◆ What to work on:
Repeat each entry word for word. Leave any images out of the copy.
===== Provided entries
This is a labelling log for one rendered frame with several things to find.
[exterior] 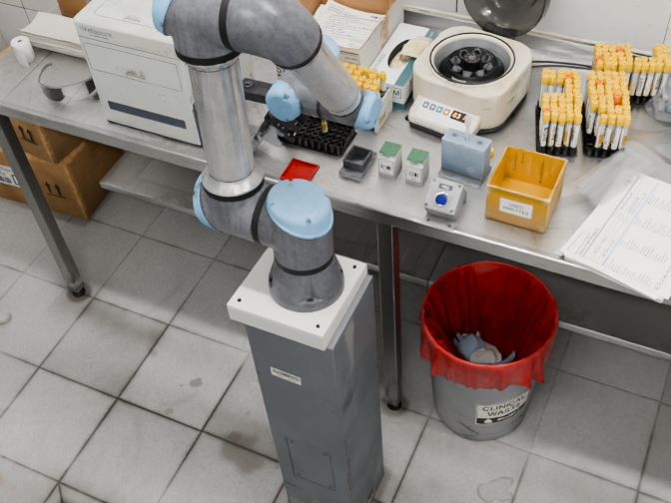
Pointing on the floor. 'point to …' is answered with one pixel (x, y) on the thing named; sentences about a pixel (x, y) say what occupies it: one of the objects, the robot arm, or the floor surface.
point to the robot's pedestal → (326, 407)
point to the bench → (368, 193)
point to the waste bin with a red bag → (537, 299)
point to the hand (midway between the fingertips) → (260, 135)
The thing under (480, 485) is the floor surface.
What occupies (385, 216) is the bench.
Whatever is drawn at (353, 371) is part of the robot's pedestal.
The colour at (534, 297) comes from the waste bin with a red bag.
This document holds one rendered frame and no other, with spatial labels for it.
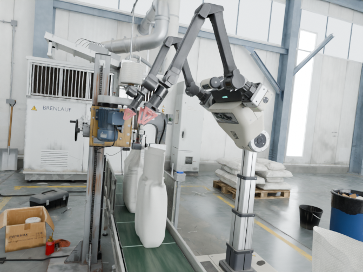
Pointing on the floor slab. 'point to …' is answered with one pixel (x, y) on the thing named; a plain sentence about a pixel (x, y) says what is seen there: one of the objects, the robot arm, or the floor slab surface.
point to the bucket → (309, 216)
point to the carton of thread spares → (18, 244)
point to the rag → (62, 243)
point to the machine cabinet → (66, 104)
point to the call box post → (177, 204)
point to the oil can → (49, 245)
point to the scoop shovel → (6, 158)
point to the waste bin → (347, 213)
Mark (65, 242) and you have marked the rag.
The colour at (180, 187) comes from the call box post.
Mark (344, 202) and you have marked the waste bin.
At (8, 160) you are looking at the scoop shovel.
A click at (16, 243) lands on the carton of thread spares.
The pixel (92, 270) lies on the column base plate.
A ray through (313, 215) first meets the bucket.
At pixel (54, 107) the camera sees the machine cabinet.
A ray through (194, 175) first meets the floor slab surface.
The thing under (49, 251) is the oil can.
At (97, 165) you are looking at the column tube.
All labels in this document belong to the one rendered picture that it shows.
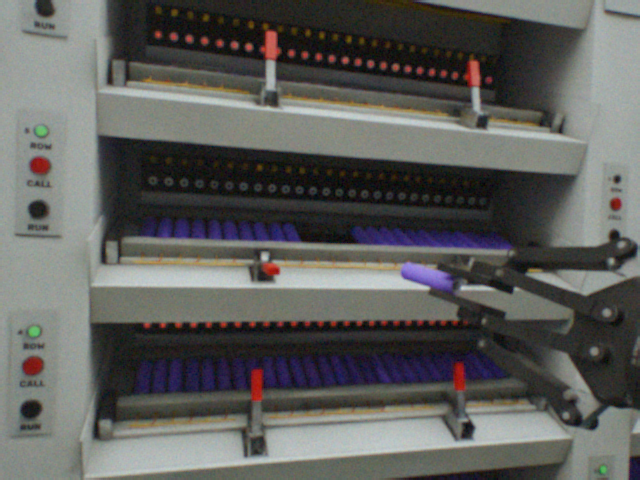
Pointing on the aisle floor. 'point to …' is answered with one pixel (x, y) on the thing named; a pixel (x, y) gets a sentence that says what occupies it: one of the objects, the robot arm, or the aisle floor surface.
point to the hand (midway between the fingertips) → (468, 290)
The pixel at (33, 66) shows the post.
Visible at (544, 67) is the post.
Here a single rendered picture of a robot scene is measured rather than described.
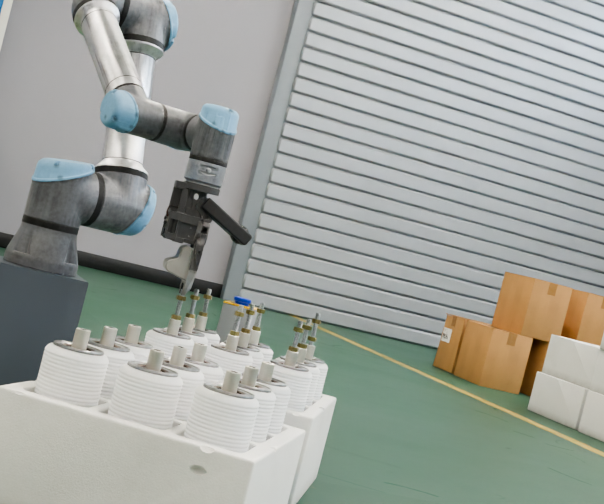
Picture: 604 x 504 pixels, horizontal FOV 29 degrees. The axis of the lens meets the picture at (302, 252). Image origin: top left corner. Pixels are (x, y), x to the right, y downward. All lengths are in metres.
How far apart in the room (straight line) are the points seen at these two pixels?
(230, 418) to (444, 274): 6.47
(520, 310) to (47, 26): 3.30
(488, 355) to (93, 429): 4.52
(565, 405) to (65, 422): 3.77
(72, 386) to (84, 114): 5.72
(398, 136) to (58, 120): 2.21
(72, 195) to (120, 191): 0.11
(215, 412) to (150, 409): 0.10
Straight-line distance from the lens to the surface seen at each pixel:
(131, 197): 2.50
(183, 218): 2.24
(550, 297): 6.21
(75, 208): 2.44
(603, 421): 5.04
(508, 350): 6.13
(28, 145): 7.35
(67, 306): 2.42
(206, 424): 1.68
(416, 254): 7.99
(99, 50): 2.42
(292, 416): 2.18
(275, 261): 7.62
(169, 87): 7.51
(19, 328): 2.41
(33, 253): 2.42
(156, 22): 2.61
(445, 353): 6.51
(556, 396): 5.34
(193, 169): 2.25
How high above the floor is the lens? 0.49
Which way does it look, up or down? 1 degrees down
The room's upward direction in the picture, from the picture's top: 14 degrees clockwise
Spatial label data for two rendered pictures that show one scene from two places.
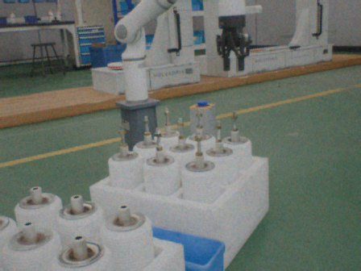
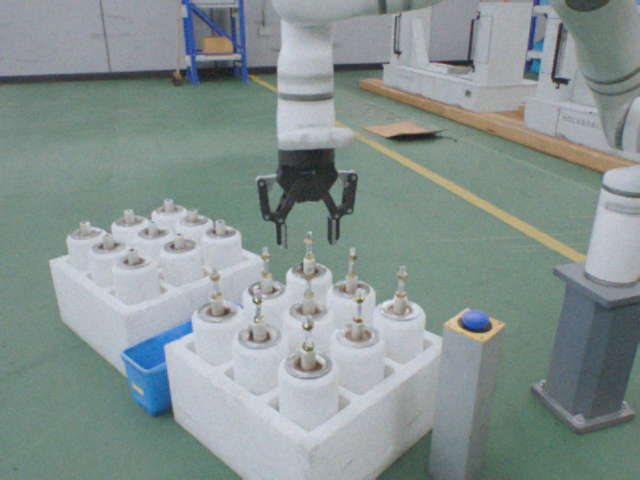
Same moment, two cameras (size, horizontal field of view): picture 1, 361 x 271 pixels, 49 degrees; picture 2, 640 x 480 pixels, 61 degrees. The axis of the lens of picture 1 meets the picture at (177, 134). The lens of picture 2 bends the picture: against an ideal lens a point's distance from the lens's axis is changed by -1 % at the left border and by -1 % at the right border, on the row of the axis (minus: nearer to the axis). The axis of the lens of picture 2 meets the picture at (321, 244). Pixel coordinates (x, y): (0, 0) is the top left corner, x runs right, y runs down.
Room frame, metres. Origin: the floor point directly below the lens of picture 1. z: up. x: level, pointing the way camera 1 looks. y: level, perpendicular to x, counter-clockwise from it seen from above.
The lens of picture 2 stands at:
==========
◆ Task solution:
This is a labelling log for one rendered frame with several things to find.
[exterior] 
Pointing on the floor. 'point to …' is answered with one pixel (x, y) on the thing named; sentences about a pixel (x, y) say what occupies it: one of the objects, the robot arm, or the floor surface.
point to the robot's pedestal → (326, 407)
point to the bench → (368, 193)
point to the waste bin with a red bag → (537, 299)
point to the hand (midway between the fingertips) → (260, 135)
The thing under (480, 485) is the floor surface.
What occupies (385, 216) is the bench.
Whatever is drawn at (353, 371) is part of the robot's pedestal.
The colour at (534, 297) comes from the waste bin with a red bag.
This document holds one rendered frame and no other, with spatial labels for it.
Pointing on the floor slab. 'point to …' is answered with one pixel (x, y) on the thing named; a plain sentence about a pixel (x, y) says what is seen there: one of the objects, the robot arm, or the floor slab surface.
point to the bucket → (309, 216)
point to the carton of thread spares → (18, 244)
point to the rag → (62, 243)
point to the machine cabinet → (66, 104)
point to the call box post → (177, 204)
point to the oil can → (49, 245)
point to the scoop shovel → (6, 158)
point to the waste bin → (347, 213)
Mark (65, 242) and you have marked the rag.
The colour at (180, 187) comes from the call box post.
Mark (344, 202) and you have marked the waste bin.
At (8, 160) you are looking at the scoop shovel.
A click at (16, 243) lands on the carton of thread spares.
The pixel (92, 270) lies on the column base plate.
A ray through (313, 215) first meets the bucket.
At pixel (54, 107) the camera sees the machine cabinet.
A ray through (194, 175) first meets the floor slab surface.
The thing under (49, 251) is the oil can.
At (97, 165) you are looking at the column tube.
All labels in this document belong to the one rendered picture that it shows.
Pointing on the aisle floor. 'point to …' is answered with one pixel (x, y) on the thing named; a pixel (x, y) gets a sentence that says what occupies it: one of the objects, the robot arm, or the aisle floor surface.
point to the hand (midway between the fingertips) → (468, 290)
The pixel at (33, 66) shows the post.
Visible at (544, 67) is the post.
Here a single rendered picture of a robot scene is measured rather than described.
Picture: 604 x 504 pixels, horizontal FOV 29 degrees. The axis of the lens meets the picture at (302, 252). Image origin: top left corner. Pixels are (x, y), x to the right, y downward. All lengths are in metres.
How far apart in the room (straight line) are the points seen at these two pixels?
(230, 418) to (444, 274): 6.47
(520, 310) to (47, 26): 3.30
(488, 355) to (93, 429): 4.52
(565, 405) to (65, 422): 3.77
(72, 386) to (84, 114): 5.72
(398, 136) to (58, 120): 2.21
(72, 195) to (120, 191): 0.11
(215, 412) to (150, 409): 0.10
Straight-line distance from the lens to the surface seen at each pixel:
(131, 197): 2.50
(183, 218): 2.24
(550, 297): 6.21
(75, 208): 2.44
(603, 421): 5.04
(508, 350): 6.13
(28, 145): 7.35
(67, 306): 2.42
(206, 424): 1.68
(416, 254): 7.99
(99, 50): 2.42
(292, 416): 2.18
(275, 261): 7.62
(169, 87): 7.51
(19, 328): 2.41
(33, 253): 2.42
(156, 22): 2.61
(445, 353): 6.51
(556, 396): 5.34
(193, 169): 2.25
How high above the floor is the lens? 0.49
Which way does it look, up or down? 1 degrees down
The room's upward direction in the picture, from the picture's top: 14 degrees clockwise
Spatial label data for two rendered pictures that show one scene from two places.
Same moment, two cameras (size, horizontal field of view): picture 1, 361 x 271 pixels, 49 degrees; picture 2, 640 x 480 pixels, 61 degrees. The axis of the lens of picture 1 meets the picture at (177, 134). The lens of picture 2 bends the picture: against an ideal lens a point's distance from the lens's axis is changed by -1 % at the left border and by -1 % at the right border, on the row of the axis (minus: nearer to the axis). The axis of the lens of picture 2 meets the picture at (321, 244). Pixel coordinates (x, y): (0, 0) is the top left corner, x runs right, y runs down.
Room frame, metres. Origin: the floor point directly below the lens of picture 1. z: up. x: level, pointing the way camera 1 looks. y: level, perpendicular to x, counter-clockwise from it seen from above.
The lens of picture 2 stands at:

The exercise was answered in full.